• _PROBLEM_
Nothing in the listing below should be skipped, so transcribe it all exactly.

• _EXTRACTED DATA_
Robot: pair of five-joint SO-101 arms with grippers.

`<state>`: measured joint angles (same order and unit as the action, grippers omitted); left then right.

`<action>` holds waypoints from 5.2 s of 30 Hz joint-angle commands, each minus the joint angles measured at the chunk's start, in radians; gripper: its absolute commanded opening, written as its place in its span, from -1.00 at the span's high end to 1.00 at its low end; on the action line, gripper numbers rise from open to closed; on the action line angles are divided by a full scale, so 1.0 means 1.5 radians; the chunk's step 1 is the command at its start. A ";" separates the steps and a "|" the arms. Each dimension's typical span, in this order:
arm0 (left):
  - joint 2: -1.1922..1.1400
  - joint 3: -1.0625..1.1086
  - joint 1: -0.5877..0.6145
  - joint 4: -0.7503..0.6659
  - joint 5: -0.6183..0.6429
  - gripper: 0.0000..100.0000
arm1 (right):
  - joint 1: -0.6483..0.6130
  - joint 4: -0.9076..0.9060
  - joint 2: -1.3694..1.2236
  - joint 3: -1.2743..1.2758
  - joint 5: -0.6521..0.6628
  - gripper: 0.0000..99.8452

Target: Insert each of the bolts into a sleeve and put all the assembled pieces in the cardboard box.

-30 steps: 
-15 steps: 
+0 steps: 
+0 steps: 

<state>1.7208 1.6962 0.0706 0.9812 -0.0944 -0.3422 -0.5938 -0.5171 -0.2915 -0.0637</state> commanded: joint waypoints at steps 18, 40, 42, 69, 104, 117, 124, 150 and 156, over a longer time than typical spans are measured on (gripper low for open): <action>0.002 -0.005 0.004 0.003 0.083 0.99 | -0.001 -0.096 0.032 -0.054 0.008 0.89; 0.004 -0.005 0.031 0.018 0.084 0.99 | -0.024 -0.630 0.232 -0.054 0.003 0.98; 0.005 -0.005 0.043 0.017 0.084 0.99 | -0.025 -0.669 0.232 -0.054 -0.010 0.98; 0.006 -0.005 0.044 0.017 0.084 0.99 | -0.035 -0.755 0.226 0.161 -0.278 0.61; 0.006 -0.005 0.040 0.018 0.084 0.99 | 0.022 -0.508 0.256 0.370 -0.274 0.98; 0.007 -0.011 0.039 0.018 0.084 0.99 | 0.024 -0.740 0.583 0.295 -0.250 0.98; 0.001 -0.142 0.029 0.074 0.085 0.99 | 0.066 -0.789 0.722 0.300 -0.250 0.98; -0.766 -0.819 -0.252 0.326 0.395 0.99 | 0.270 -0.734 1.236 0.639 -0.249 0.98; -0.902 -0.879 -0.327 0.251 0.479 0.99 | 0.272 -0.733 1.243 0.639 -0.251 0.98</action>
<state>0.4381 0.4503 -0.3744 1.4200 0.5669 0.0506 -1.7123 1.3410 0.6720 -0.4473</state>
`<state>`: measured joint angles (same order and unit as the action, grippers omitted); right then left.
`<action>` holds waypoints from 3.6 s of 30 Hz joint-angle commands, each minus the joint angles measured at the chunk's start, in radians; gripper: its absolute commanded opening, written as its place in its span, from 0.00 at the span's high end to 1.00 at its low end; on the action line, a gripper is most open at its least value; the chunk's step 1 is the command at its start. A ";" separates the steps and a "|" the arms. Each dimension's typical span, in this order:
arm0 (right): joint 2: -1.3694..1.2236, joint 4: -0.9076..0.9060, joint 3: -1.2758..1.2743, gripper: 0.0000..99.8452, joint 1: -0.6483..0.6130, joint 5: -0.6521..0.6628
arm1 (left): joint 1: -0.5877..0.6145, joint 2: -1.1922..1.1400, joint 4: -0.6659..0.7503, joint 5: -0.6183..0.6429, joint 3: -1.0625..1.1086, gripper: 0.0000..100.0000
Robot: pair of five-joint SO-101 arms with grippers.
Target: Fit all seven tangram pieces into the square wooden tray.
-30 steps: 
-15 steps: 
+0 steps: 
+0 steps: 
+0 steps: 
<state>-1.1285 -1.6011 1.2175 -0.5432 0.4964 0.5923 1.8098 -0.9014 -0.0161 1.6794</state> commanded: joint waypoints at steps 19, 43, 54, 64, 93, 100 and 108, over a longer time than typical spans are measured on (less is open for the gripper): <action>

• _RESULT_
Robot: pair of five-joint SO-101 arms with grippers.

`<state>`: measured joint angles (same order and unit as the action, grippers omitted); left then right.

`<action>` holds waypoints from 5.2 s of 30 Hz joint-angle commands, each minus the joint angles measured at the chunk's start, in radians; gripper: its absolute commanded opening, written as its place in its span, from -1.00 at the span's high end to 1.00 at its low end; on the action line, gripper numbers rise from open to closed; on the action line angles are divided by a full scale, so 1.0 means 1.5 radians; the chunk's step 1 is the command at its start. A ";" separates the steps and a "|" the arms. Each dimension's typical span, in this order:
arm0 (left):
  - joint 2: -1.1922..1.1400
  - joint 3: -1.0625..1.1086
  - joint 1: -0.5877..0.6145
  - joint 4: -0.7503..0.6659
  - joint 5: -0.6183..0.6429
  - gripper: 0.0000..100.0000
arm1 (right):
  - joint 1: -0.6483..0.6130
  - joint 4: -0.9076..0.9060
  - joint 2: -1.3694..1.2236
  - joint 3: -1.2743..1.2758
  - joint 5: -0.6521..0.6628
  - gripper: 0.0000..99.8452

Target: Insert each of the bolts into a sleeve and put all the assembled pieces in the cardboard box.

-30 steps: 
-15 steps: 
+0 steps: 
+0 steps: 

<state>1.7208 1.6962 0.0706 0.9812 -0.0944 -0.3422 -0.5938 -0.5171 -0.2915 -0.0637</state> commanded: joint waypoints at steps 18, 40, 42, 69, 104, 117, 124, 150 and 156, over a longer time than typical spans are measured on (gripper low for open): <action>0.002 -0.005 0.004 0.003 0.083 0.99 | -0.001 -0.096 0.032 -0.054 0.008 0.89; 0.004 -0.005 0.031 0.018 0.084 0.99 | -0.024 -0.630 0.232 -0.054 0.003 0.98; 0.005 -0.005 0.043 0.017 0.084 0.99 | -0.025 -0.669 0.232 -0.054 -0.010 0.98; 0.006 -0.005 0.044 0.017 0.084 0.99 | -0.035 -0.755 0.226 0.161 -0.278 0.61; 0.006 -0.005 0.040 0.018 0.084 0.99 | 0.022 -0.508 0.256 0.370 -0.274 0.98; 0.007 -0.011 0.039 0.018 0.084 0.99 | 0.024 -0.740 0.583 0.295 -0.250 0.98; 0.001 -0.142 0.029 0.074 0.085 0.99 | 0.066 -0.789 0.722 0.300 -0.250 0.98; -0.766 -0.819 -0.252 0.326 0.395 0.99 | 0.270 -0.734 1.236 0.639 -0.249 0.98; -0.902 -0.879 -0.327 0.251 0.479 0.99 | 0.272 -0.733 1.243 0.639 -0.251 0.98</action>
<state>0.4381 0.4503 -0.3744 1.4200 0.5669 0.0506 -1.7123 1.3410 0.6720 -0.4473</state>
`<state>`: measured joint angles (same order and unit as the action, grippers omitted); right then left.
`<action>` holds waypoints from 3.6 s of 30 Hz joint-angle commands, each minus the joint angles measured at the chunk's start, in radians; gripper: its absolute commanded opening, written as its place in its span, from 0.00 at the span's high end to 1.00 at its low end; on the action line, a gripper is most open at its least value; the chunk's step 1 is the command at its start. A ";" separates the steps and a "|" the arms. Each dimension's typical span, in this order:
arm0 (right): joint 2: -1.3694..1.2236, joint 4: -0.9076..0.9060, joint 3: -1.2758..1.2743, gripper: 0.0000..99.8452, joint 1: -0.6483..0.6130, joint 5: -0.6521..0.6628
arm1 (left): joint 1: -0.5877..0.6145, joint 2: -1.1922..1.1400, joint 4: -0.6659..0.7503, joint 5: -0.6183..0.6429, joint 3: -1.0625..1.1086, gripper: 0.0000..100.0000
Robot: pair of five-joint SO-101 arms with grippers.
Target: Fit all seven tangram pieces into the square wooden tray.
-30 steps: 
-15 steps: 
+0 steps: 
+0 steps: 
+0 steps: 
<state>-1.1285 -1.6011 1.2175 -0.5432 0.4964 0.5923 1.8098 -0.9014 -0.0161 1.6794</state> commanded: joint waypoints at steps 19, 43, 54, 64, 93, 100 and 108, over a longer time than typical spans are measured on (less is open for the gripper): <action>

The response to the exercise is complete.